A big impetus for the development was to return the site to the tax base and stimulate local job creation, said Monte Hilleman, senior vice president of real estate redevelopment for the Port Authority. The property's visibility and accessibility with it being close to the highway and both Minneapolis and St. Paul made it appealing for development, he said.
"This is what Energy Park Drive is supposed to be used for," he said.
The site was owned by the city of St. Paul, but was acquired by the Port Authority as part of a land swap for the Lowertown property where the Saints' CHS Field now stands.
The site was environmentally contaminated, with diesel fuel, animal waste and methane from its time as a dump. Cleanup took a year and a half and cost around $5.5. million.
In 2014, United Properties came to a deal with the Port Authority, which agreed to cover the costs of the land and infrastructure, including the cost for tearing down the stadium. United Properties paid for the new construction and management costs.
Besides being a place for industrial revival, the Midway Stadium land presented a chance to push the boundaries for a sustainable, industrial complex, developers said.

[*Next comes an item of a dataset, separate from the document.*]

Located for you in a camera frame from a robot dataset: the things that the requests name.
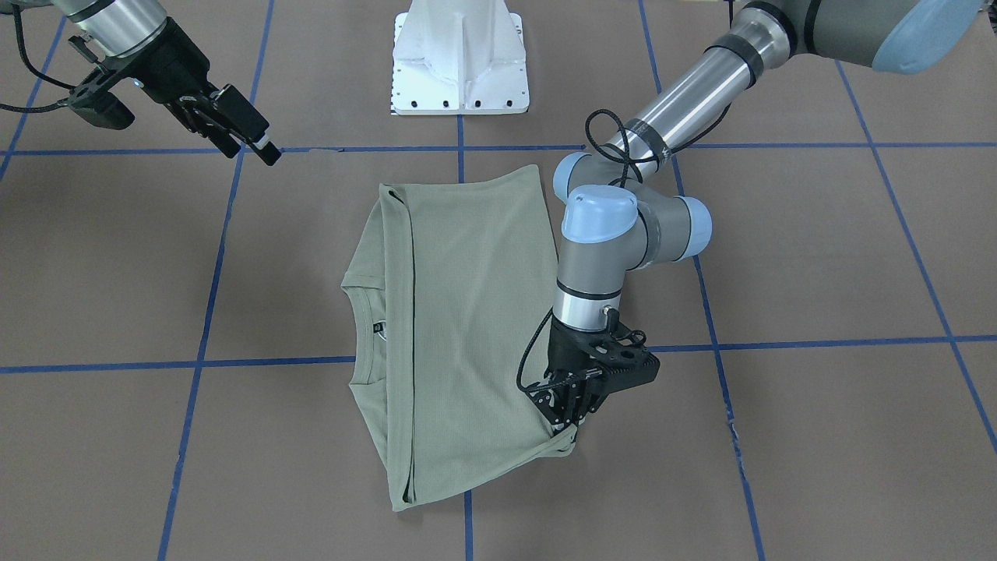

Sand underneath the parking lot helps to absorb water. There are also interlocking pavers in different areas such as near the truck dock and the application of an advanced porous pavement that helps prevent stormwater runoff.
In the spring, a solar panel system will be installed onto the roof that will provide enough energy to power the exterior lights and save tenants money on common area maintenance.
"The financial benefits will stay with them for years and years," Hilleman said.
United Properties has even turned down potential tenants who didn't want to buy into the idea of upholding green practices, Champeau said.
For Tierney Bros., the move comes at a critical time. In the last five years, it has grown from annual revenue of about $43 million in 2012, to more than $80 million this year.
Tierney, which helps install products like projectors and other audiovisual systems at businesses, schools and government offices, had split its campus between an office space on University Avenue in the Prospect Park neighborhood of Minneapolis, and a warehouse space on nearby Malcolm Avenue. At its new location, it can consolidate its space, said Michael Tierney, director of operations.
"Having this new-build and this fresh industrial building allowed us to do everything we want to do," Tierney said.
Tierney was running out of space at its old offices, but now it has room to grow. Its new digs offer the company a chance to demonstrate its best products in a show floor that includes meeting spaces with 84-inch touch screens. The cutting-edge space is also a good retention and recruitment tool for its own employees, Tierney said.
Tierney said, some of the new office's most exciting places are a space that will allow technicians to build out and test technology and the 17,000-square-foot warehouse space which is almost double the size of its old site.